Best practices: Optimization
This is the optimization product life cycle:
Components overview
These are the components:
- Dataset collection: This is a collection of single and multiple datasets. A dataset contains the data that is used as input to the model in quest. It's used to feed single or multiple datasets to the model in a single go by tying the datasets together using group.
- Quests: A quest is the flow of activities that build the optimization model.
- Endpoints: An endpoint is the deployed model that provides optimal solution.
Business case definition
The first step towards a successful project is to define the business problem.
You must understand the domain and elements such as sets, indices, constants, decision variables, constraints and objective values for your project. Determine all the possible aspects that the project can provide.
- What is the current process related to the business case?
- Would optimization model specifically help with this issue? If so, how?
- Will the project contribute to these objectives?
- Save Time: time that could be re-invested into other initiatives.
- Save Money: improving accuracy and efficiency across industries. For example, an optimal solution use case can save money from minimizing inventory costs or better employee scheduling.
Fetching data
Single or multiple datasets are tied together and uploaded to the optimization quest.
A dataset contains the data that is used as input. A dataset can be uploaded from your local system or imported from Data Lake.
When uploading from a file, the datatypes in the metadata section are estimated automatically based on a sample of the data. Check the estimations and adjust accordingly if there are discrepancies.
There are cases when the Date/Timestamp datatypes from the file are not recognized correctly by the metadata guesser as there are too many format variants. For these cases, you can manually specify the Date/Timestamp format of the respective dataset.
A group must be created which consists of either single or multiple datasets to be fed to the optimization model. It is a required step. You can create the group by selecting the single or multiple datasets from the list of available datasets.
Data preparation
You must have a good understanding of the dataset structure.
Data must be transformed in a way that it can be understood and consumed by solver. The data generated in business applications is generally incomplete. It is lacking attribute values, lacking certain attributes of interest, contains only aggregate data, is noisy (contains errors or outliers), and is inconsistent (contains discrepancies in codes or names).
The data must be formatted, cleaned, and organized before feeding it into the model. Multiple datasets can also be prepared by joining two or more datasets together in same prepare data activity. Currently only 3 datasets can be joined and prepared together.
Answer this question: What are the inconsistencies and defects in the data that need to be resolved?
These are common pre-processing practices:
- Cleaning: assign or remove missing values, smooth noisy data, identify or remove outliers.
- Transformation: normalization and aggregation.
- Discretization: replace numerical attributes with nominal ones.
After each transformation you can save the resulting dataset to use it the next time you prepare data activity within the same design quest of the optimization module.
Design and test the model
Consider these questions when designing and testing the model.
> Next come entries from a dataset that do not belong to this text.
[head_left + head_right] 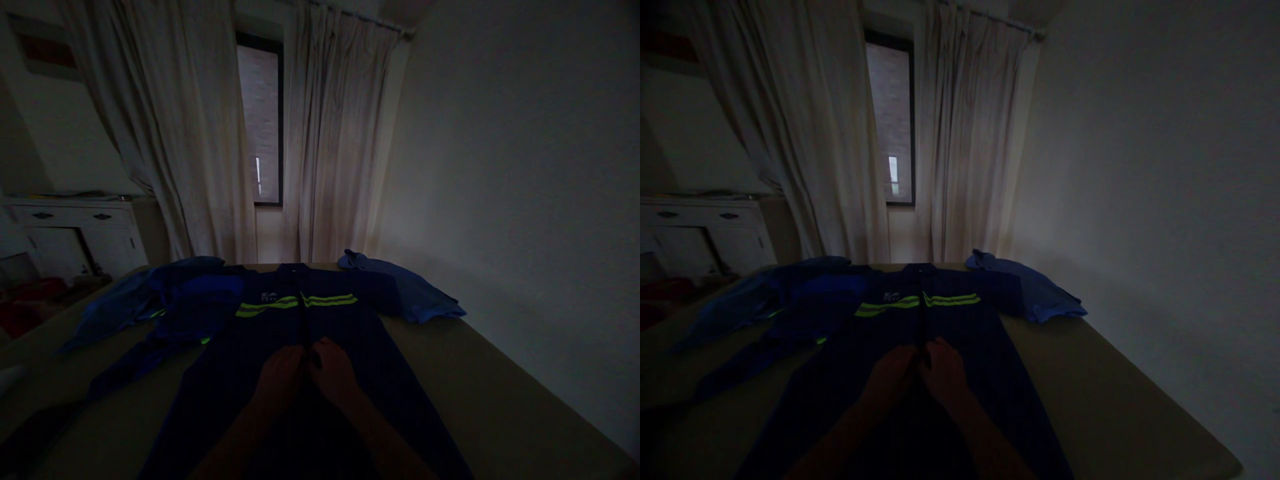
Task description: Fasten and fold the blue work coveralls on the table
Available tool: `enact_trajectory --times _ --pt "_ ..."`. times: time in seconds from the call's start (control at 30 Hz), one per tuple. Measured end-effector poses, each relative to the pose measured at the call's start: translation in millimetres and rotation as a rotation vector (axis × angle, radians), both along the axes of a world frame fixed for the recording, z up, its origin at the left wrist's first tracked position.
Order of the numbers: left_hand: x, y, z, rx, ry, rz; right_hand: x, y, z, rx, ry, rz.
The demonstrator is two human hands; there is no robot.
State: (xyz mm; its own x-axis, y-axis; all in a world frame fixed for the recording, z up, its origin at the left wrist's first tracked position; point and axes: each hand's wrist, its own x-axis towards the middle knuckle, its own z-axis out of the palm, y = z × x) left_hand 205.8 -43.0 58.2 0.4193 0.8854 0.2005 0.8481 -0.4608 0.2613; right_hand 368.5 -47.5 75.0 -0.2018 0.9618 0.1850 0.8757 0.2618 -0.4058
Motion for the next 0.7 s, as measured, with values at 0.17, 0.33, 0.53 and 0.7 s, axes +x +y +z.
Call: enact_trajectory --times 0.17,0.33,0.53,0.7 --pt "1.4 -0.5 -2.4 -0.008 0.006 0.004 -4.3 -3.2 3.5 -0.037 -0.119 -0.033" --pt "1.5 0.5 -2.4 -0.007 0.017 -0.002 -7.3 -7.2 6.1 -0.009 -0.213 -0.029" --pt "-1.2 0.0 -1.3 0.003 -0.003 -0.044 -7.6 -9.2 9.7 -0.031 -0.222 -0.04" --pt "-0.6 -2.2 3.3 -0.014 -0.005 -0.018 -4.2 -6.5 5.4 -0.042 -0.152 -0.009"
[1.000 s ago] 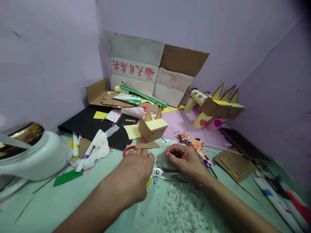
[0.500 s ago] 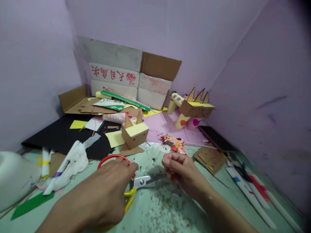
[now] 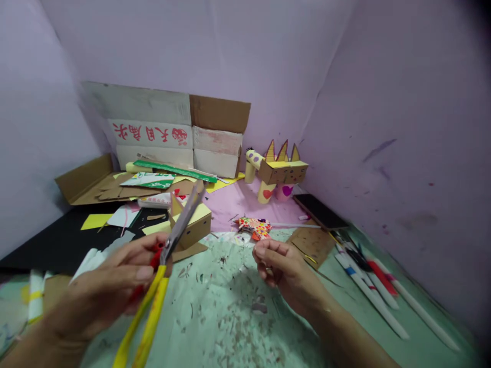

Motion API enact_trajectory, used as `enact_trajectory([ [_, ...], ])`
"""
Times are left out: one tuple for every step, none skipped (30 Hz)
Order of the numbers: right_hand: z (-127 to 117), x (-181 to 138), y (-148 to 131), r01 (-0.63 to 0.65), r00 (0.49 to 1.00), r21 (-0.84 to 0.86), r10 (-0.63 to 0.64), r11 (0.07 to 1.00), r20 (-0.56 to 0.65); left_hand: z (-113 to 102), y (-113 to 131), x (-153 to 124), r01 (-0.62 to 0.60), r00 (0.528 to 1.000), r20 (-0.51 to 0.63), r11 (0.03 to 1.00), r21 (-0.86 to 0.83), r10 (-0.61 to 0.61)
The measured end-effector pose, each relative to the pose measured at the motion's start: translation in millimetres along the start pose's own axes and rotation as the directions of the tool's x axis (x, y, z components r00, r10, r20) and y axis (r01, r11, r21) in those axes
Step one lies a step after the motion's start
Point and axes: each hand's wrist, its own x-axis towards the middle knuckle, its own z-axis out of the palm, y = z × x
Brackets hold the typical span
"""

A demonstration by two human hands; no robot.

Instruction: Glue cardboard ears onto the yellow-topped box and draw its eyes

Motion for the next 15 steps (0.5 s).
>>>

Use the Solver Quick Reference to assist in making these decisions.
- What is the model that you are building, linear or nonlinear?
- Is the mathematical formulation linear, linear mixed integer, nonlinear, nonlinear integer or nonlinear mixed integer?
- What solver must be applied based on problem type?
- Which modeling approach is suitable for your use case?
If the datasets are very large, the execution process may take a long time.
Design and tune the model
Generating the optimal solution from the model is a process that requires data, proper defining of the elements such as sets, indices, constants, decision variables, conditional constraints, objective functions, and a solver.
After you have an understanding of successful model structure and approaches for your problem, you can build the model and improve the performance by slightly modifying the elements within the boundaries of the business goal.
These are strategies to improve the performance of your optimization model:
- Review the data source. Is this the best data source for your model? Are there any drawbacks in the selected dataset? If not, clean the data or try to get cleaner data.
- Adjust the elements and the formulation of equations.
- Try different solvers and compare the results.
- Try different model setup configurations by changing the elements, equations and solver altogether.
Repeat the process until you reach a satisfactory level of performance.
Model deployment
After the model is built and the results of the solver is satisfactory then you can deploy that respective configuration to production.
You can choose where you want to deploy the model.
Model maintenance
Get feedback from real-world interactions and redefine the goals for the next iteration of deployment.
Eliminate unnecessary features. Regularly evaluate the effect of removing individual features from a given model, because unimportant features add noise to your feature space. A model's feature space should only contain relevant and important features for the given task.
Over time, as the input data distribution changes, the model's performance may weaken.